Torrance Tattoo Parlor Ban Again Challenged in Court
A city ordinance that makes it unlawful to operate a business where tattooing is practiced is again being challenged in federal court. If the challenge is successful, it will open the door for tattoo establishments to begin operating within Torrance.
Plaintiff Tiffany Garcia recently filed a lawsuit with the Central District of California alleging that the Torrance prohibition against tattoo businesses violates the First and Fourteenth Amendments of the U.S. Constitution as well as Article 1, Section 2 of the California Constitution.
In the lawsuit, Garcia claims that in early 2015 she located a desirable site for a tattoo studio on Hawthorne Blvd. in Torrance.
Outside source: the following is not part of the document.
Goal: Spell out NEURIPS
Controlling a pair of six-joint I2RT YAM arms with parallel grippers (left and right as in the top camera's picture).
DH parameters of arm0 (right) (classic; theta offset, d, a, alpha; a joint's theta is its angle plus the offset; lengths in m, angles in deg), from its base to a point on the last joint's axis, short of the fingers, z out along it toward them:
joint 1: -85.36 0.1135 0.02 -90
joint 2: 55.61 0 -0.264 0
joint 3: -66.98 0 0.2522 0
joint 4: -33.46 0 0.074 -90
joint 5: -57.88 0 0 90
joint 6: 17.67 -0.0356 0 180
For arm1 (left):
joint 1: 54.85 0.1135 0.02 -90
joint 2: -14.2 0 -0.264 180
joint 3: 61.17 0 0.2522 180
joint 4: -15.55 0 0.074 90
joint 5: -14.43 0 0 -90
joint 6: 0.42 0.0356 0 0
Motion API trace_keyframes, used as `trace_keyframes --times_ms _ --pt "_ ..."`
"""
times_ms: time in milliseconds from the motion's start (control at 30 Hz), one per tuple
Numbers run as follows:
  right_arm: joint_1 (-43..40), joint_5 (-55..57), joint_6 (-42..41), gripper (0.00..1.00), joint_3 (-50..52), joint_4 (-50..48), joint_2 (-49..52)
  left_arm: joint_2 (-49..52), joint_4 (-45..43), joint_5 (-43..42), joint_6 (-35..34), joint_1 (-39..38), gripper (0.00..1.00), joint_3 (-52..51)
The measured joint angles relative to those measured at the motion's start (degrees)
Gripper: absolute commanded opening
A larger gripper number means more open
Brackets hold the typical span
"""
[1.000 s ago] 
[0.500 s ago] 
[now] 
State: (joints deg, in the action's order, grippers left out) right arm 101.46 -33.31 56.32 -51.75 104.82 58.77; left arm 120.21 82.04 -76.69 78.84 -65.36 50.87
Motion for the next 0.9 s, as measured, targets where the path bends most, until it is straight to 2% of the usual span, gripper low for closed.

When she went to secure the appropriate permits from the City she was informed by the Planning Department that tattoo businesses are flatly prohibited anywhere within City limits and that the ban was recently considered and left unmodified.
Garcia is seeking that the Torrance ordinance be declared unconstitutional and the City be immediately enjoined from enforcing the ban. Garcia is also seeking damages for the loss of her rights and for being deprived of the opportunity to operate the business. The suit also seeks attorney fees and costs of suit.
The lawsuit relies on 2010 ruling from the Ninth Circuit Court of Appeals that struck down a similar ban in neighboring Hermosa Beach. In that Anderson v. Hermosa Beach case, the Court held that “the tattoo itself, the process of tattooing, and the business of tattooing are forms of pure expression fully protected by the First Amendment,” and that “the City’s total ban on tattoo parlors in Hermosa Beach is not a reasonable “time, place, or manner” restriction because it is substantially broader than necessary to achieve the City’s significant health and safety interests and because it entirely forecloses a unique and important method of expression.”
The issue created a stir among many residents in Hermosa Beach at the time of the court ruling and is likely to spur similar sentiments in Torrance. According to the Daily Breeze, the same plaintiff in the Hermosa Beach case was paid $50,000 to settle a similar case he brought against Torrance prior to initiating legal action against Hermosa Beach.